Terminal Schwann cells are essential for neuromuscular junction function and recovery after nerve injury

Background– Terminal Schwann cells (tSCs), non-myelinating glial cells at the neuromuscular junction (NMJ), are integral to NMJ development, function, remodeling, and response to injury. It is essential to understand their requirement for NMJ function. In this study, we assessed consequences of immune-mediated tSC ablation in adult S100 -GFP mice of both sexes in homeostasis and after nerve injury. Methods– We examined NMJ morphology and function in the extensor digitorum longus (EDL) muscle during homeostasis at post-tSC ablation days (PAD) 3, 14 and 42, and after peroneal nerve transection and immediate repair at 3 and 6 weeks post-nerve injury and tSC ablation (post-injury and ablation, PIA). Results– Terminal Schwann cell ablation resulted in significant decreases (p<0.05) in tSC numbers per NMJ and endplate fragmentation.
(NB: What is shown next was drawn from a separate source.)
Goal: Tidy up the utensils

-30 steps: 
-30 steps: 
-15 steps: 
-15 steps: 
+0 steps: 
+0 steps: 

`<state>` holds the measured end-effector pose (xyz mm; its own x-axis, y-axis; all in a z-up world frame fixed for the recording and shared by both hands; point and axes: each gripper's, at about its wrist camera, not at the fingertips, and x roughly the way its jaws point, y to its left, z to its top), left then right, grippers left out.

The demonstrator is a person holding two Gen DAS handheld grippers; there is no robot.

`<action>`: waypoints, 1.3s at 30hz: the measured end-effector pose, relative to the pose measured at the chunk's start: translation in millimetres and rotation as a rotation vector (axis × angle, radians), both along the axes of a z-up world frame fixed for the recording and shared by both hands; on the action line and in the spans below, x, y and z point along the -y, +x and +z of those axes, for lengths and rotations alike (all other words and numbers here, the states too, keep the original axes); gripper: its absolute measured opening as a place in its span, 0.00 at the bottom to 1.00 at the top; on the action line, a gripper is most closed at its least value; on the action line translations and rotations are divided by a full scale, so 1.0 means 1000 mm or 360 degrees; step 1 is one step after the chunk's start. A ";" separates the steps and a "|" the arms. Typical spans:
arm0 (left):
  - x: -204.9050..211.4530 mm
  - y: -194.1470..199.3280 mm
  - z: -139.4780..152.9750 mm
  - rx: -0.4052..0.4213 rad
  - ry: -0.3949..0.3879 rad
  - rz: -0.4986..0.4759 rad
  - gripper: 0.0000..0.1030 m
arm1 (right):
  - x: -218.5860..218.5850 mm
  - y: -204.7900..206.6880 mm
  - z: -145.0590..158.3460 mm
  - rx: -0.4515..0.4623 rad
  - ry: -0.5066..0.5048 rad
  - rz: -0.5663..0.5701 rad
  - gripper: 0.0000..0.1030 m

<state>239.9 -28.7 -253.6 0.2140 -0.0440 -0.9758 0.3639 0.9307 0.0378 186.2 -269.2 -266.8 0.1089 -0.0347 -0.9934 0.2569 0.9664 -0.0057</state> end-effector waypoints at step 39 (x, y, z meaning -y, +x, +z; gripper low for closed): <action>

NMJ innervation and EDL tetanic force significantly decreased at PAD14 (p<0.05), and tSCs re-established their NMJ coverage at PAD42. After nerve injury, motor endplate fragmentation increased (p<0.01) with tSC ablation compared with injured control mice. NMJ reinnervation and EDL tetanic force were significantly reduced (p<0.001), even at 6 weeks PIA, compared to control mice. Conclusions– These results add to the understanding that tSCs, with their pro-regenerative potential, help maintain NMJ integrity in homeostasis and are necessary for NMJ reinnervation following peripheral nerve injury. Clinical Relevance Statement– Terminal Schwann cells are integral for efficient NMJ recovery after nerve injury. This cell population may provide a novel therapeutic target to improve outcomes for patients with nerve injuries; additional investigation is warranted.